Only the lines from the start of the entries through the line with "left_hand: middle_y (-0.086" should be returned, each exactly as it stands, and no pictures.
BEGIN Stored data
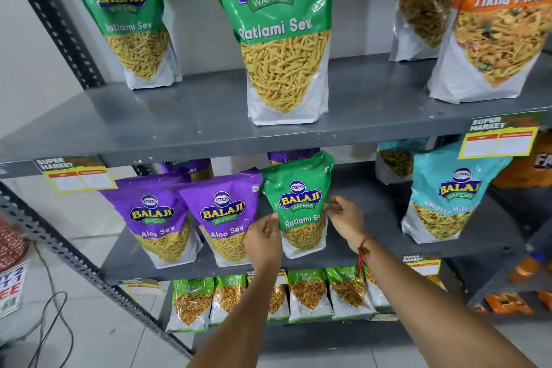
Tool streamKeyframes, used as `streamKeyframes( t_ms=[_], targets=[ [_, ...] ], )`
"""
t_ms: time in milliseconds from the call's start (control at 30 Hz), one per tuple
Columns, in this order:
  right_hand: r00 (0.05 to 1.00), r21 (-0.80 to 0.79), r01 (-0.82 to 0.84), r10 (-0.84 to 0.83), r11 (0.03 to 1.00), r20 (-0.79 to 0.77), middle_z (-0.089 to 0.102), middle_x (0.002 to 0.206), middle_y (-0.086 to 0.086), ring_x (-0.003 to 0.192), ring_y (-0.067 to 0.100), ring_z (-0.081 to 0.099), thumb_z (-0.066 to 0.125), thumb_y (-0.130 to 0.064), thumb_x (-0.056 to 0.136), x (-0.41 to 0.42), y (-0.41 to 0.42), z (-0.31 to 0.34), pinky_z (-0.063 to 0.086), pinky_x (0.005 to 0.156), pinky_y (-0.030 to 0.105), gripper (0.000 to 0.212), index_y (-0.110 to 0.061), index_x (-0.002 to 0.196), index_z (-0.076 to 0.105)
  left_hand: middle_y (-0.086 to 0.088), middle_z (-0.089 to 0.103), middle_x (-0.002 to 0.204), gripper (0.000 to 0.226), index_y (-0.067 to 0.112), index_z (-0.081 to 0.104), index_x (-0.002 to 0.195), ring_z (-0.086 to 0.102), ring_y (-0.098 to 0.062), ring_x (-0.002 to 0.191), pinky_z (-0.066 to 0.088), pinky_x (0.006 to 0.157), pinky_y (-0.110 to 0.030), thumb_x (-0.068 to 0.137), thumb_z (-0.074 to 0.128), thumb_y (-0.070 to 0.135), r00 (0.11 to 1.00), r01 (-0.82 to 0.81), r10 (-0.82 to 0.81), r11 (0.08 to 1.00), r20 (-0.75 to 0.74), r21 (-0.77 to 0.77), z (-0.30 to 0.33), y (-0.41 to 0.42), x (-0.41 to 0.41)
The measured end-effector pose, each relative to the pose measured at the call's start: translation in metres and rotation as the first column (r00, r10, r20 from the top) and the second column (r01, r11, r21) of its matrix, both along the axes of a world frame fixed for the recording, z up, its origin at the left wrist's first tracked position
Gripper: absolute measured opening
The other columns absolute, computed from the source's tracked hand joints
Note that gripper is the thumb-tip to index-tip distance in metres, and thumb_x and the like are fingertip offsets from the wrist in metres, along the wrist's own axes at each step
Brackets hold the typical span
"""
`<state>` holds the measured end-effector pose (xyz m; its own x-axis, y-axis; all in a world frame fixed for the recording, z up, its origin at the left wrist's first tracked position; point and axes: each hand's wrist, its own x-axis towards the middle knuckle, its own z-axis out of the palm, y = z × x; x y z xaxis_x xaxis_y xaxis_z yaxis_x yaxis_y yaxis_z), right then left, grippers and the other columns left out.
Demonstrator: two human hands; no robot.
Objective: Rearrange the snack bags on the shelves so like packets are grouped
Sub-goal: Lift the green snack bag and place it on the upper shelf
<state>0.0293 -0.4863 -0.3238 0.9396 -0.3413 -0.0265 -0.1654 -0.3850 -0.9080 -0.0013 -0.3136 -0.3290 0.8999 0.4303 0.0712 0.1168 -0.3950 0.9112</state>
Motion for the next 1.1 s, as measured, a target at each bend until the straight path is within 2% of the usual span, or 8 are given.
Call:
streamKeyframes(
  t_ms=[100, 333, 600, 767, 867, 967, 1033, 1100],
  targets=[
    [0.997, 0.002, 0.059, -0.059, 0.998, 0.056, 0.074, 0.094, 0.012, 0.086, 0.022, 0.066, 0.061, -0.011, 0.087, 0.004, -0.002, -0.003, 0.039, 0.057, 0.014, 0.012, -0.008, 0.094, 0.071, 0.006, 0.068, 0.074, 0.029, 0.017, 0.074, 0.101, 0.061, -0.012, 0.067, 0.041, 0.053, -0.017, 0.09, 0.059, 0.04, 1.0, -0.02, 0.02, 1.0, -0.009, 0.009, 0.004, -0.005, 0.004],
    [0.993, -0.086, 0.07, -0.061, 0.994, 0.1, 0.071, 0.082, 0.007, 0.074, 0.015, 0.059, 0.06, -0.007, 0.087, -0.023, -0.019, -0.006, 0.037, 0.054, 0.013, 0.012, -0.01, 0.082, 0.071, -0.002, 0.074, 0.08, 0.026, 0.016, 0.074, 0.096, 0.061, -0.015, 0.066, 0.035, 0.052, -0.018, 0.091, 0.059, 0.037, 0.999, -0.021, 0.022, 0.999, -0.031, 0.037, 0.012, -0.016, -0.012],
    [0.984, -0.207, 0.065, -0.028, 0.976, 0.176, 0.074, 0.084, 0.011, 0.078, 0.024, 0.067, 0.062, -0.008, 0.086, -0.092, -0.054, 0.004, 0.046, 0.063, 0.027, 0.009, -0.008, 0.085, 0.071, 0.002, 0.07, 0.078, 0.02, 0.017, 0.073, 0.097, 0.066, -0.019, 0.076, 0.05, 0.066, -0.027, 0.091, 0.061, 0.031, 0.999, 0.02, -0.021, 0.999, 0.036, 0.035, 0.027, -0.04, -0.074],
    [0.948, -0.199, 0.06, 0.007, 0.978, 0.319, 0.067, 0.077, 0.005, 0.076, 0.023, 0.063, 0.06, -0.01, 0.088, -0.138, -0.055, 0.036, 0.051, 0.068, 0.04, 0.006, -0.009, 0.086, 0.066, 0.006, 0.065, 0.073, 0.02, 0.016, 0.072, 0.094, 0.061, -0.013, 0.067, 0.043, 0.058, -0.021, 0.091, 0.06, 0.032, 0.986, -0.001, -0.001, 1.0, 0.165, 0.012, 0.056, -0.042, -0.114],
    [0.901, -0.229, 0.034, 0.07, 0.973, 0.428, 0.061, 0.07, -0.002, 0.069, 0.017, 0.058, 0.06, -0.016, 0.088, -0.15, -0.044, 0.069, 0.044, 0.06, 0.033, 0.01, -0.017, 0.078, 0.06, 0.006, 0.062, 0.07, 0.018, 0.014, 0.071, 0.09, 0.052, -0.002, 0.058, 0.035, 0.052, -0.013, 0.091, 0.061, 0.029, 0.957, -0.045, 0.049, 0.999, 0.285, -0.022, 0.092, -0.031, -0.129],
    [0.835, -0.192, 0.008, 0.099, 0.981, 0.541, 0.064, 0.076, 0.002, 0.07, 0.013, 0.059, 0.061, -0.015, 0.088, -0.152, -0.018, 0.115, 0.042, 0.06, 0.018, 0.007, -0.01, 0.085, 0.065, 0.007, 0.06, 0.064, 0.017, 0.013, 0.071, 0.084, 0.051, -0.004, 0.056, 0.035, 0.053, -0.008, 0.09, 0.063, 0.027, 0.902, -0.089, 0.112, 0.993, 0.416, -0.076, 0.135, -0.008, -0.133],
    [0.791, -0.161, -0.017, 0.111, 0.987, 0.601, 0.061, 0.075, -0.003, 0.067, 0.005, 0.055, 0.061, -0.012, 0.088, -0.149, 0.005, 0.148, 0.04, 0.06, 0.008, 0.009, -0.005, 0.089, 0.067, 0.005, 0.063, 0.067, 0.017, 0.014, 0.072, 0.084, 0.054, -0.01, 0.06, 0.04, 0.059, -0.017, 0.089, 0.063, 0.027, 0.862, -0.114, 0.146, 0.989, 0.485, -0.096, 0.166, 0.014, -0.132],
    [0.756, -0.125, -0.037, 0.11, 0.991, 0.646, 0.059, 0.073, -0.007, 0.065, 0.003, 0.054, 0.063, -0.012, 0.087, -0.141, 0.032, 0.179, 0.039, 0.058, 0.01, 0.008, -0.006, 0.089, 0.068, 0.004, 0.066, 0.07, 0.017, 0.014, 0.073, 0.084, 0.056, -0.012, 0.064, 0.041, 0.063, -0.023, 0.088, 0.064, 0.028, 0.823, -0.15, 0.185, 0.983, 0.537, -0.108, 0.198, 0.041, -0.126]
  ],
)
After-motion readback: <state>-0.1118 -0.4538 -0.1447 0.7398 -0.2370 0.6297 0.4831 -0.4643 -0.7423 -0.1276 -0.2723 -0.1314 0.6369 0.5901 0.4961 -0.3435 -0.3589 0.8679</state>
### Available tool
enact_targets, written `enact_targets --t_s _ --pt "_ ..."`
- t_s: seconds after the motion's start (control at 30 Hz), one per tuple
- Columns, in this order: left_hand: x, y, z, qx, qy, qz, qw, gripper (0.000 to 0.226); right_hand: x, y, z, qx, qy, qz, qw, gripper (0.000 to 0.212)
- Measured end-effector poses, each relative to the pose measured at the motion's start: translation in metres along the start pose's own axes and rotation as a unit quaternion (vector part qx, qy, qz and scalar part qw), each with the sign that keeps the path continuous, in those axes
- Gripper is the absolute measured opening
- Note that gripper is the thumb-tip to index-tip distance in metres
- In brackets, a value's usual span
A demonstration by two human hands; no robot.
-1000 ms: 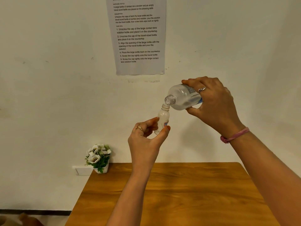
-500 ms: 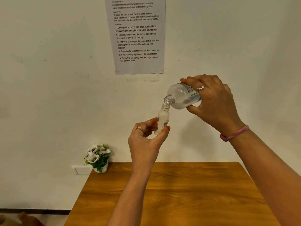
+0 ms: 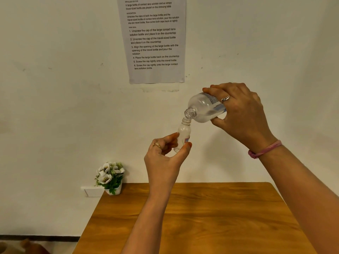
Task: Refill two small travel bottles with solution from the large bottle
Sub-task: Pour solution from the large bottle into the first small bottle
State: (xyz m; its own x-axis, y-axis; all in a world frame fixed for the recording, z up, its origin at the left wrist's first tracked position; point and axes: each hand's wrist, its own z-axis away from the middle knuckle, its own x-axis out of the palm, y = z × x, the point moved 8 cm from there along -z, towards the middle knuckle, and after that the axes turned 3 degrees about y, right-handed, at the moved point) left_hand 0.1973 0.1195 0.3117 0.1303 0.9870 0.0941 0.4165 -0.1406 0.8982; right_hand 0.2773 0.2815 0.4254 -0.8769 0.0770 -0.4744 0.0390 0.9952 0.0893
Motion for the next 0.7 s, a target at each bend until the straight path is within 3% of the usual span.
enact_targets --t_s 0.7 --pt "0.0017 -0.0013 0.0018 -0.003 -0.005 0.015 1.000 0.032 -0.0009 -0.0011 0.0004 -0.001 -0.007 -0.003 1.000 0.062"
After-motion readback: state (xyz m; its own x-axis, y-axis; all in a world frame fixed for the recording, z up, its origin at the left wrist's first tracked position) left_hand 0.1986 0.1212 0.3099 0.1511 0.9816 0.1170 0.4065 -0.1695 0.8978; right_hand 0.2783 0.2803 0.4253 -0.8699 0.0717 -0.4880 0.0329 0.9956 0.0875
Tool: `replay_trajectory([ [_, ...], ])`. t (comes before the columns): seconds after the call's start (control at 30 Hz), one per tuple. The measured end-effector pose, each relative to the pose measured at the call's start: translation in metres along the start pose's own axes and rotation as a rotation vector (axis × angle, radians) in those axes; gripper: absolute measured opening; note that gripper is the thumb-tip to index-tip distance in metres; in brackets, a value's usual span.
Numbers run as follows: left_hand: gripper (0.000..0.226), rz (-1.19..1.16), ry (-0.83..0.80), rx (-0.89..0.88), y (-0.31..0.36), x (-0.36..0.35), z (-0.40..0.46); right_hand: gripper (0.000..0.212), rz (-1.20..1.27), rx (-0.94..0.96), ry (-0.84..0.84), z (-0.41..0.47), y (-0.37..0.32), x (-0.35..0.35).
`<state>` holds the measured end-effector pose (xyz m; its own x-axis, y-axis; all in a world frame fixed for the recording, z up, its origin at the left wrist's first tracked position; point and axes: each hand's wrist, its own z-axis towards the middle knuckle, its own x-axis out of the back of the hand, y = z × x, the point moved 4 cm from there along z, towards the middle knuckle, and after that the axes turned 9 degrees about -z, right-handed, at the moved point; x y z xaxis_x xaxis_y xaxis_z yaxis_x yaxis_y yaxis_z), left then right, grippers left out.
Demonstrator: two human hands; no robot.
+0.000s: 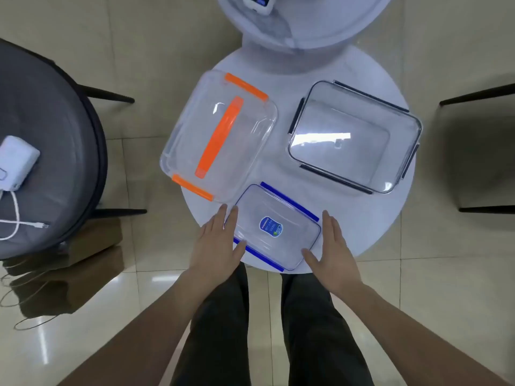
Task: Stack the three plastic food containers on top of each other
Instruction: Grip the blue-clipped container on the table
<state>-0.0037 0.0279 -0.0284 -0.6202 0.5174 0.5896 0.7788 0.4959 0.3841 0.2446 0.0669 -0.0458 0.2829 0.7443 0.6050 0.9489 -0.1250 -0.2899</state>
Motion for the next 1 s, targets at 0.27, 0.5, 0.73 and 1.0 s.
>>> replay_trajectory([
  [0.27,0.083,-0.152,0.044,-0.020,-0.005,-0.013,0.015,0.089,0.153,-0.055,-0.006,0.016,0.004,-0.013],
  [0.5,0.072,-0.364,0.142,0.034,-0.006,-0.013,0.018,0.076,0.414,-0.200,-0.019,0.025,0.005,-0.018],
  [0.73,0.066,-0.455,0.134,0.150,-0.015,-0.013,0.030,0.065,0.480,-0.306,-0.032,0.027,0.010,-0.020],
  [1.0,0.063,-0.588,0.146,0.246,-0.016,-0.009,0.038,0.060,0.538,-0.324,-0.053,0.027,0.013,-0.025],
])
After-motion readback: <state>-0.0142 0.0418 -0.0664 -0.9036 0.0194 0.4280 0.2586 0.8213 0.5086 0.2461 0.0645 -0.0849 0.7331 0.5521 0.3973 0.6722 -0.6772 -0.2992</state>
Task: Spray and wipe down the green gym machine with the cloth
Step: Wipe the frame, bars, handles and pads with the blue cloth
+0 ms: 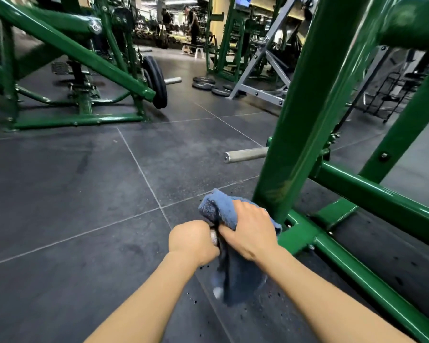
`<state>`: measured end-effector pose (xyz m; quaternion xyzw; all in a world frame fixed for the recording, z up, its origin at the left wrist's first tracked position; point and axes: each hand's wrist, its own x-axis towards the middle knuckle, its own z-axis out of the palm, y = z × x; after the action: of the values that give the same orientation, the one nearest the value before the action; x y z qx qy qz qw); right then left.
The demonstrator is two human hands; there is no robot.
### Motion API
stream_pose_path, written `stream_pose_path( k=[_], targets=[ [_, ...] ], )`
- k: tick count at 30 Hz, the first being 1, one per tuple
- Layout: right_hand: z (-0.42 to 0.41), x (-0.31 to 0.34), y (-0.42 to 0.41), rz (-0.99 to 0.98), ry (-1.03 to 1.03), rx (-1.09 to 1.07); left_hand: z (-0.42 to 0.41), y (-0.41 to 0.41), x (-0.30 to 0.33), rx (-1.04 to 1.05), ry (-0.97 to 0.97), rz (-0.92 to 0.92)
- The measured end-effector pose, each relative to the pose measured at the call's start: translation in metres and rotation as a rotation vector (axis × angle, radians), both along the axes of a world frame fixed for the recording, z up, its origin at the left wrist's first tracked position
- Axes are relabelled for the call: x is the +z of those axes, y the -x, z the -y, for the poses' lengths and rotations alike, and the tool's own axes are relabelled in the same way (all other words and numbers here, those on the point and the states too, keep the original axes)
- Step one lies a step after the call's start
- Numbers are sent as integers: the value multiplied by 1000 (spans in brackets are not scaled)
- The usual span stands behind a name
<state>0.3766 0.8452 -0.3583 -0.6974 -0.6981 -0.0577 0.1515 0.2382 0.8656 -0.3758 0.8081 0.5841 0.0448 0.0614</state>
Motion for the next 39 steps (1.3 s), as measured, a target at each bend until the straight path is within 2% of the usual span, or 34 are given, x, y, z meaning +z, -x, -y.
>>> stream_pose_path(
  k=[4,6,8,11,14,16,18,22,25,31,34,39],
  targets=[
    [-37,24,6,88,270,-52,3,-1,4,18,13,21],
    [-42,29,16,80,327,-78,5,1,5,15,10,31],
    [-34,25,17,54,229,-99,5,2,5,13,19,33],
    [1,0,10,-86,-47,-93,4,2,4,15,16,36],
    [29,-25,7,-266,-132,-25,3,3,1,24,23,58],
    [31,-30,5,-242,-123,-22,3,3,-1,15,27,56],
    [18,-23,0,-117,-121,-43,1,1,-2,8,6,33],
    [-17,12,3,128,78,-34,1,1,0,38,-28,-3],
    [-36,21,10,149,256,-34,4,0,-1,38,-13,-9],
    [-67,26,16,134,446,56,3,0,-2,50,-15,-5],
    [-50,19,10,69,296,112,4,0,-1,52,0,8],
    [-5,-8,0,-7,-167,173,15,8,-1,69,-37,39]
  ],
)
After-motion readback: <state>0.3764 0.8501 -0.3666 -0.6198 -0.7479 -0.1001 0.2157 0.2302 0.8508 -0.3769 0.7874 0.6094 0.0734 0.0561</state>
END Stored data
> [Task response]
Tool streamKeyframes, used as `streamKeyframes( t_ms=[_], targets=[ [_, ...] ], )`
"""
t_ms: time in milliseconds from the call's start (control at 30 Hz), one per tuple
Columns, in this order:
  right_hand: r00 (0.05 to 1.00), r21 (-0.80 to 0.79), r01 (-0.82 to 0.84), r10 (-0.84 to 0.83), r11 (0.03 to 1.00), r20 (-0.79 to 0.77), middle_z (-0.089 to 0.102), middle_x (0.002 to 0.206), middle_y (-0.086 to 0.086), ring_x (-0.003 to 0.192), ring_y (-0.067 to 0.100), ring_z (-0.081 to 0.099), thumb_z (-0.066 to 0.125), thumb_y (-0.130 to 0.064), thumb_x (-0.056 to 0.136), x (-0.41 to 0.42), y (-0.41 to 0.42), z (-0.31 to 0.34), pinky_z (-0.063 to 0.086), pinky_x (0.005 to 0.156), pinky_y (-0.030 to 0.105), gripper (0.000 to 0.212), index_y (-0.110 to 0.061), index_x (-0.002 to 0.196), index_z (-0.076 to 0.105)
  left_hand: middle_y (-0.086 to 0.088), middle_z (-0.089 to 0.103), middle_x (-0.002 to 0.204), gripper (0.000 to 0.226), index_y (-0.067 to 0.112), index_z (-0.081 to 0.104), index_x (-0.002 to 0.195), ring_z (-0.086 to 0.102), ring_y (-0.098 to 0.062), ring_x (-0.002 to 0.191), pinky_z (-0.066 to 0.088), pinky_x (0.006 to 0.157), pinky_y (-0.110 to 0.030), thumb_x (-0.068 to 0.137), thumb_z (-0.074 to 0.128), thumb_y (-0.070 to 0.135), r00 (0.11 to 1.00), r01 (-0.82 to 0.81), r10 (-0.82 to 0.81), r11 (0.08 to 1.00), r20 (-0.75 to 0.74), r21 (-0.77 to 0.77), z (-0.30 to 0.33), y (-0.41 to 0.42), x (-0.41 to 0.41)

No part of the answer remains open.